> Exercise
Comb through the entries for "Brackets" and pull out each line that holds it.

▼▼▼

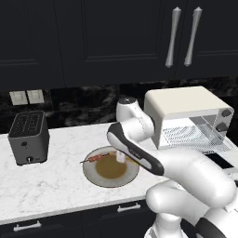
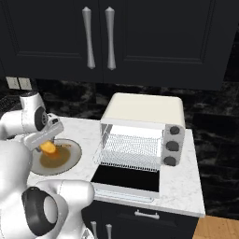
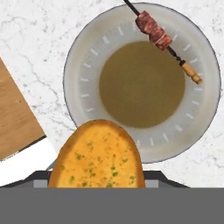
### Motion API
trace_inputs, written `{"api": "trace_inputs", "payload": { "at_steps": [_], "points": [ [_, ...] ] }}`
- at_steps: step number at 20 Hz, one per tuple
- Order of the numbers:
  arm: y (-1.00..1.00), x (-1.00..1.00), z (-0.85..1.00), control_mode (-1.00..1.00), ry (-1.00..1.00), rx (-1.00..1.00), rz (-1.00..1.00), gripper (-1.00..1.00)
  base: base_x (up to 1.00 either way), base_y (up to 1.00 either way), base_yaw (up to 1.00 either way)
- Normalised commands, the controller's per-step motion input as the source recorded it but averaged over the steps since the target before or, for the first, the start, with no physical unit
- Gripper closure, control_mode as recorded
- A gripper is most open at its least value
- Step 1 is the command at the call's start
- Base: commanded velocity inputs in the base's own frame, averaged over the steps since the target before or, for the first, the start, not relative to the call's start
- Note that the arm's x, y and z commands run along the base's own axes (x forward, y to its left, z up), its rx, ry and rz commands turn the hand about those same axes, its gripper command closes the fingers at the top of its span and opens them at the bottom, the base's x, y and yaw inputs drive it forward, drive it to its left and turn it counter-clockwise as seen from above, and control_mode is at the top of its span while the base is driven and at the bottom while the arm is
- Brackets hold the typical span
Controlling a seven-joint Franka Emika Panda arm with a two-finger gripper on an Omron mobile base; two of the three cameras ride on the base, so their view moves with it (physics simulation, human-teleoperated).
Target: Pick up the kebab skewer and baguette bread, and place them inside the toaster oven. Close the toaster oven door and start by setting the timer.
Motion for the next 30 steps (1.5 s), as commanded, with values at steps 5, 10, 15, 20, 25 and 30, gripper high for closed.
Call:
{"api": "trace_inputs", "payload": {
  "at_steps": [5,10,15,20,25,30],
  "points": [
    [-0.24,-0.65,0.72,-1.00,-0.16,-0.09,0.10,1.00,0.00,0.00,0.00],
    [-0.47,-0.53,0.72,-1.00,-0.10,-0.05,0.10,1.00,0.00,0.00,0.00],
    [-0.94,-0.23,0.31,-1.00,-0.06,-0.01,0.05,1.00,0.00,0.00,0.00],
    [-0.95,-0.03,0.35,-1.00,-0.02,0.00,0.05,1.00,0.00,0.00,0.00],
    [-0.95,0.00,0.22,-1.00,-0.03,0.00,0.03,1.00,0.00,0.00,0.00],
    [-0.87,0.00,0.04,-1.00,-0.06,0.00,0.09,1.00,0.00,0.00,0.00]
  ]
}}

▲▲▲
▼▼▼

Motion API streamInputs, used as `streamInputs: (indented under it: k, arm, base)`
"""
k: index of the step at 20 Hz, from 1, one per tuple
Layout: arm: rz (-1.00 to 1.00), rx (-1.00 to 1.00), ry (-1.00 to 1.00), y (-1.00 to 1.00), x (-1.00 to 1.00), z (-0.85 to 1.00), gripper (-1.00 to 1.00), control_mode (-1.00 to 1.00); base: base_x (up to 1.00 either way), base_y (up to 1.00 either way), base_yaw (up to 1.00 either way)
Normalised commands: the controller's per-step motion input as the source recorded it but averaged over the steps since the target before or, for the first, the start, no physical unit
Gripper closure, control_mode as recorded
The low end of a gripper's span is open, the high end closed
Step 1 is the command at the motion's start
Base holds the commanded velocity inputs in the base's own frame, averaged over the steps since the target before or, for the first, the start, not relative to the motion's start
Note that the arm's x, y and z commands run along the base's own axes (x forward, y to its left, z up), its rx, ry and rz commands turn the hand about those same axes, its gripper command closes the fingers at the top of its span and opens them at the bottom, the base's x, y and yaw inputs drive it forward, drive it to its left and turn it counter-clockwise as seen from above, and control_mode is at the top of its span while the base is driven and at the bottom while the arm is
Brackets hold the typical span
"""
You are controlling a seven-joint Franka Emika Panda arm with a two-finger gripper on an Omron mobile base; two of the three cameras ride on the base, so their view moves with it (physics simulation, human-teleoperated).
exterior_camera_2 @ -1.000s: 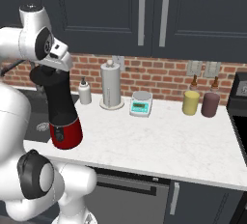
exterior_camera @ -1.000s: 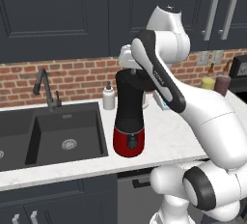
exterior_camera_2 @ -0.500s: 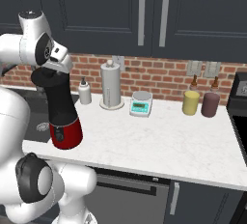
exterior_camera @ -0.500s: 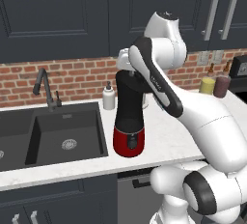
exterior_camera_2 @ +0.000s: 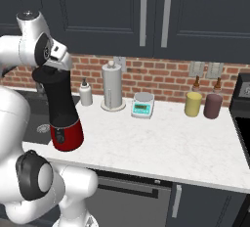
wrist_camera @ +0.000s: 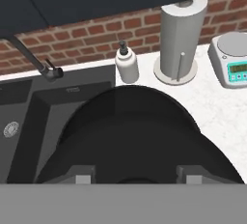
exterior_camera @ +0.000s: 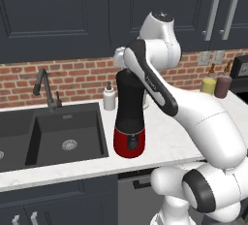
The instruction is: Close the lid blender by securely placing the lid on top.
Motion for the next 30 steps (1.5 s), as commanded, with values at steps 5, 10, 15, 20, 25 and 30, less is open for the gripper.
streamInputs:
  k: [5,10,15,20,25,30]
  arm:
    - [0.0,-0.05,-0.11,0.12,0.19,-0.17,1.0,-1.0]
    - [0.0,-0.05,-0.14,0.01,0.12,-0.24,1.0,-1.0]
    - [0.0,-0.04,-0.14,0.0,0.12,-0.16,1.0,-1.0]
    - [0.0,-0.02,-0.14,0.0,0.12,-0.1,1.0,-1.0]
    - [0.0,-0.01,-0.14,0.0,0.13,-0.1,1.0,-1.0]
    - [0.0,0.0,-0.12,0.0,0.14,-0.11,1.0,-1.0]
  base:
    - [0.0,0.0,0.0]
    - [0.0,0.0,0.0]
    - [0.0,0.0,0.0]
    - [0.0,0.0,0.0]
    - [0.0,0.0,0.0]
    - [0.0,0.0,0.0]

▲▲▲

> Written solution
- Brackets hold the typical span
Brackets hold the typical span

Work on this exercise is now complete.